American researchers have just identified two compounds with antibacterial properties which could eventually result in the development of antibiotics against tuberculosis.
- Both compounds target the DNA gyrase of the bacterium responsible for tuberculosis, a protein essential for its replication.
- No resistance to both compounds was found, paving the way for the development of new antibiotics against tuberculosis.
Contagious lung disease due to infection with Koch’s bacillus (Mycobacterium tuberculosis), tuberculosis is sometimes considered a disease of the past. However, a recent report by the World Health Organization (WHO) showed that with 1.5 million deaths worldwide in 2017, tuberculosis is currently more deadly than HIV (770,000 deaths in 2018). In addition, in 2018, 10 million people would have contracted tuberculosis, i.e. 5.7 million adult men, 3.2 million adult women and one million children.
Although there is now a vaccine against tuberculosis, as well as five major anti-tuberculosis drugs (rifampicin, isoniazid, ethambutol, streptomycin, and pyrazinamide), the fight against the disease is far from over. Indeed, in France and in other countries, there are resistant tuberculosis bacteria, which can resist a single drug or several, including the two most effective (isoniazid and rifampicin), or even all existing drugs.
The search for new antibiotics is therefore essential to counter this multi-resistance of the bacteria responsible for tuberculosis. Thanks to a discovery by researchers at the John Innes Center in the UK, that may soon be the case. In a study published in the Journal of Antimicrobial Chemotherapythey explain that they have evaluated two compounds with antibacterial properties that make serious antibiotic candidates for the fight against tuberculosis.
Two compounds that do not cause bacterial resistance
As the research team explains in a statement, the strategy for finding new treatments is to find compounds that exploit existing well-known targets for drugs. Target of many antibiotics, DNA gyrase is a specific protein of bacteria, which is essential for the replication of their circular chromosome.

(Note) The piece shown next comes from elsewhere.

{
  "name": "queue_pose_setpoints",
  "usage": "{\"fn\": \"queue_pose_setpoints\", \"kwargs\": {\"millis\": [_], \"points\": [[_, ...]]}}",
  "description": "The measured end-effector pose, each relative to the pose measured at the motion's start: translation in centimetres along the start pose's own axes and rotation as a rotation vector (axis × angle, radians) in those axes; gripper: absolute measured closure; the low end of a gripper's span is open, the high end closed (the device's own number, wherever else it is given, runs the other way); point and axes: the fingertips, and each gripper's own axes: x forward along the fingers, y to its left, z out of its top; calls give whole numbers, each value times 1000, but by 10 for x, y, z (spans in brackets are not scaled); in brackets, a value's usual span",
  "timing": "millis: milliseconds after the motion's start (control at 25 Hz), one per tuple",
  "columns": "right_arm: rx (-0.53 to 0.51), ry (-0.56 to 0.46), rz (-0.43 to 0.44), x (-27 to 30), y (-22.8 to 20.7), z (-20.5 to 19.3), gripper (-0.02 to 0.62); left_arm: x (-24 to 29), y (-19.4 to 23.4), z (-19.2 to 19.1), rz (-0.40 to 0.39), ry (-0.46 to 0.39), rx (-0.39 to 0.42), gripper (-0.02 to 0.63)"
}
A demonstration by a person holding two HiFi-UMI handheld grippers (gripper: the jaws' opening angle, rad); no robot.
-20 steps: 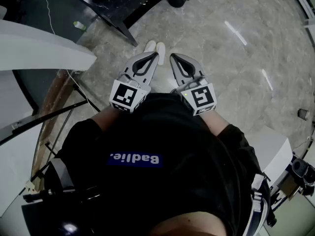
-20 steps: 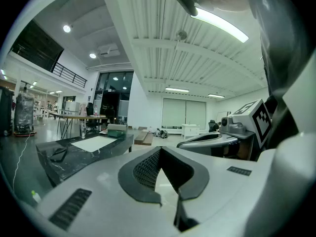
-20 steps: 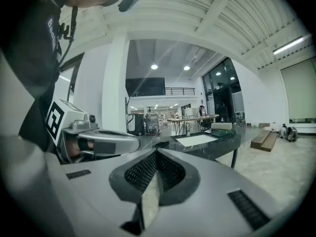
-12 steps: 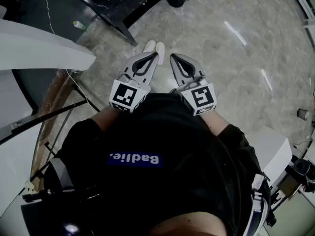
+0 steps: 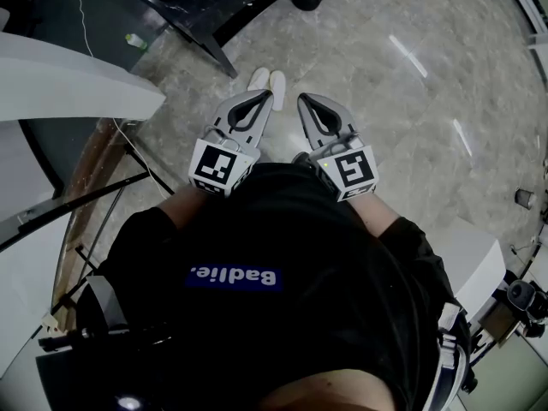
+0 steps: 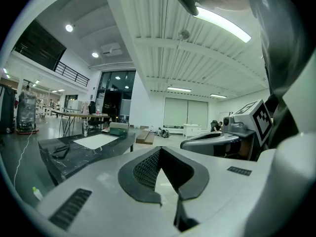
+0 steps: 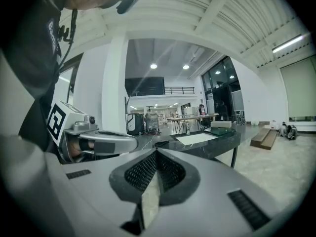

These new compounds also seek to inhibit its activity. Using X-ray crystallography, the research team developed two compounds that target the DNA gyrase of bacteria that cause tuberculosis. They discovered that, surprisingly, a very common DNA gyrase mutation that makes bacteria resistant to a related group of antibiotics, the aminocoumarins, did not induce resistance to the compounds examined here.
“We hope that companies and academic groups working to develop new antibiotics will find this study useful. It paves the way for synthesis and further study of compounds that interact with this target.”said Professor Tony Maxwell, one of the lead authors of the work.
“Antimicrobial resistance is now well recognized as one of the biggest issues facing us in the 21stand century. If we don’t quickly find solutions to this problem, we could see outbreaks of bacterial diseases in the future. People know about the bubonic plague and other such terrible plagues by studying history, but it is no exaggeration to say that bacterial diseases of this type could reappear if we do not have effective antibiotics. We need to find a way to bring together the expertise of academia and business for decisive action“, he added.